Once upon a time, the leafy London suburb of Wimbledon was known as something of a genteel place; famous for Tennis, strawberries and cream and straw boaters. Men in cravats escort demure, flower-dressed ladies to take tea and scones…..OK you get the idea. Anyway, all that changed in the mid 1980’s when Dave ‘Harry’ Bassett and his group of footballing misfits,ruffians, scoundrels and blackguards stomped their way across the manicured flowerbeds of south-west London.
Against all odds, the Plough Lane mob had romped through the four tiers of the English Football League in less than a decade since their admittance in 1977. Their infamous brand of carnage both on and off the field of play earned them the more than appropriate nickname of “The Crazy Gang” as they marauded through the established elite of the First Division.
Legendary Dons names such as Dennis Wise, John Fashanu, Lawrie Sanchez and, of course, chief rabble-rouser Vinnie Jones kicked, elbowed, punched, niggled and spat their way into an incredible 6th place finish in 1986-87 (a point better than Brian Clough’s Forest and 10 ahead of Fergie’s Manchester United) and 7th the following season.
Bassett left for Watford at the end of that first season in the top flight and was replaced by former Arsenal and Coventry City striker Bobby Gould.
Gould’s men, sporting this Spall-made (suppliers to the finest school football teams), Truman-sponsored classic made it all the way to the 1988 FA Cup final (Carlsberg took over shirt sponsorship in time for the final) where they were expected to be mere cannon-fodder for the mighty, all-conquering Liverpool who were chasing their second League and Cup double in three seasons.
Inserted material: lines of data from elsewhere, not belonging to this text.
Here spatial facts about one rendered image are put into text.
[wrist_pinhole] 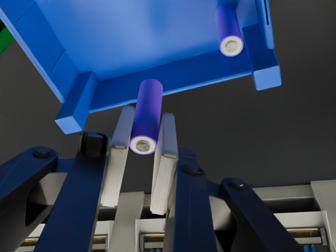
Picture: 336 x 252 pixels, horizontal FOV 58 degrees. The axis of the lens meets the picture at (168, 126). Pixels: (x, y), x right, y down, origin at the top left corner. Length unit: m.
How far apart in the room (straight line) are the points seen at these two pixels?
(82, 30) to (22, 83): 0.64
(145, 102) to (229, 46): 0.08
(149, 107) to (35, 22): 0.15
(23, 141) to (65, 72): 0.81
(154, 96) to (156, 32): 0.10
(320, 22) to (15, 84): 0.80
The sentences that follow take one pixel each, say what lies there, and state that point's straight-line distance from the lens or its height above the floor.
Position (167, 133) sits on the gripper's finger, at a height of 0.57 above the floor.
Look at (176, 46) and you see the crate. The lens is 0.31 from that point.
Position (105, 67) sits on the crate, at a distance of 0.34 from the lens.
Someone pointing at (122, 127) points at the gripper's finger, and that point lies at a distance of 0.15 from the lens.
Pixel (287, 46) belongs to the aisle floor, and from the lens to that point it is 0.81.
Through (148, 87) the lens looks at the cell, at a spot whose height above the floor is 0.50.
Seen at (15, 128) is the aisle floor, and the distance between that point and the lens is 1.09.
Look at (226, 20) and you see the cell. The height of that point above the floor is 0.44.
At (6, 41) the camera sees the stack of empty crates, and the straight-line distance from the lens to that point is 0.48.
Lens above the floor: 0.68
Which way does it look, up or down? 47 degrees down
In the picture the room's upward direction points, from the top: 175 degrees counter-clockwise
Unfortunately for Kenny Dalglish’s men, Wimbledon had torn up the script and promptly wiped their arses on it. From Jones’ scything attack on Liverpool’s midfield general Steve McMahon in the opening minutes, the Reds knew they were in a street fight. And despite riding their luck – Peter Beardsley had a goal wrongly disallowed for offside in the first half and Dave Beasant becoming the first man to save a penalty in an FA Cup final (from John Aldridge) in the second – Sanchez’ flicked header from Wise’s free-kick caused probably the biggest Cup final shock in history to deny arguably Liverpool’s greatest team their expected Wembley glory.